§ **TASK BRIEF**: Your answer should hold exactly the lines from the one containing "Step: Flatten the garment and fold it" through the end of the material, and no others.

§ **SUPPLIED DATA**:
◆ ◆ ◆ ◆ ◆

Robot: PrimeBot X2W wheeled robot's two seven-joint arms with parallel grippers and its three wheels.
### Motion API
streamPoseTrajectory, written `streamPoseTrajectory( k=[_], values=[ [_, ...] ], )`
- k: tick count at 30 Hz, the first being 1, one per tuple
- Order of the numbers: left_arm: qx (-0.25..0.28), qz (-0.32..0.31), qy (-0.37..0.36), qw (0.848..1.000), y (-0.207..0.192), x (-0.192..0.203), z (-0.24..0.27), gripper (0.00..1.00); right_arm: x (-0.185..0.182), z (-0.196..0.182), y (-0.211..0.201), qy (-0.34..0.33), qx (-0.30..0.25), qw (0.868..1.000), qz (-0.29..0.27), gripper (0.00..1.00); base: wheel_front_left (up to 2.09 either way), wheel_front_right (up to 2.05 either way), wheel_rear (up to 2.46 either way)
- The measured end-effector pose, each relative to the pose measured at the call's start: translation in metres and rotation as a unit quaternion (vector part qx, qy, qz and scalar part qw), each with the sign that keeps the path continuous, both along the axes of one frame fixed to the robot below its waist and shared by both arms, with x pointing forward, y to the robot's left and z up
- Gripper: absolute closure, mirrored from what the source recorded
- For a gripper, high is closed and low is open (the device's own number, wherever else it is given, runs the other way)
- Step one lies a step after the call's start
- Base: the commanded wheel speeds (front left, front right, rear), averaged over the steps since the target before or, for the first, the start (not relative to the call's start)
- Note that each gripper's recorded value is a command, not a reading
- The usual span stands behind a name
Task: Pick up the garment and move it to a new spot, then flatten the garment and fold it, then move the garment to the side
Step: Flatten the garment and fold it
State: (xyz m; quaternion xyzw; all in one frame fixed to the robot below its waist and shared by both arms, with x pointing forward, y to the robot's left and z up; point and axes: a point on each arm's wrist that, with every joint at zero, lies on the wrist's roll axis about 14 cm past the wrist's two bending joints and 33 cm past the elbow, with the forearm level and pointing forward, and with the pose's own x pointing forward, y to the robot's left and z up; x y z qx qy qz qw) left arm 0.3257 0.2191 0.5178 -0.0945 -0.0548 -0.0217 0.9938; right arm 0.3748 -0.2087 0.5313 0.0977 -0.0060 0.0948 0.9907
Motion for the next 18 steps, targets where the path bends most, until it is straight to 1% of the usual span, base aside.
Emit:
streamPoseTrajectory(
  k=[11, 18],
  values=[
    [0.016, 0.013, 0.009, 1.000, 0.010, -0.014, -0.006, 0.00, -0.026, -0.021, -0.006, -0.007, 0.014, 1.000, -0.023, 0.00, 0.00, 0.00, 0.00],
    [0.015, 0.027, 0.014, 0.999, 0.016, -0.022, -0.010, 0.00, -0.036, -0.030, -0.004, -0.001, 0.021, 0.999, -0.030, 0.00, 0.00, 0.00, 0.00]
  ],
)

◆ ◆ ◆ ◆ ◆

§ **SOLUTION TO THE PROBLEM**:
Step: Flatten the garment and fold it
State: (xyz m; quaternion xyzw; all in one frame fixed to the robot below its waist and shared by both arms, with x pointing forward, y to the robot's left and z up; point and axes: a point on each arm's wrist that, with every joint at zero, lies on the wrist's roll axis about 14 cm past the wrist's two bending joints and 33 cm past the elbow, with the forearm level and pointing forward, and with the pose's own x pointing forward, y to the robot's left and z up; x y z qx qy qz qw) left arm 0.3257 0.2191 0.5178 -0.0945 -0.0548 -0.0217 0.9938; right arm 0.3748 -0.2087 0.5313 0.0977 -0.0060 0.0948 0.9907
Motion for the next 18 steps, targets where the path bends most, until it is straight to 1% of the usual span, base aside.
Emit:
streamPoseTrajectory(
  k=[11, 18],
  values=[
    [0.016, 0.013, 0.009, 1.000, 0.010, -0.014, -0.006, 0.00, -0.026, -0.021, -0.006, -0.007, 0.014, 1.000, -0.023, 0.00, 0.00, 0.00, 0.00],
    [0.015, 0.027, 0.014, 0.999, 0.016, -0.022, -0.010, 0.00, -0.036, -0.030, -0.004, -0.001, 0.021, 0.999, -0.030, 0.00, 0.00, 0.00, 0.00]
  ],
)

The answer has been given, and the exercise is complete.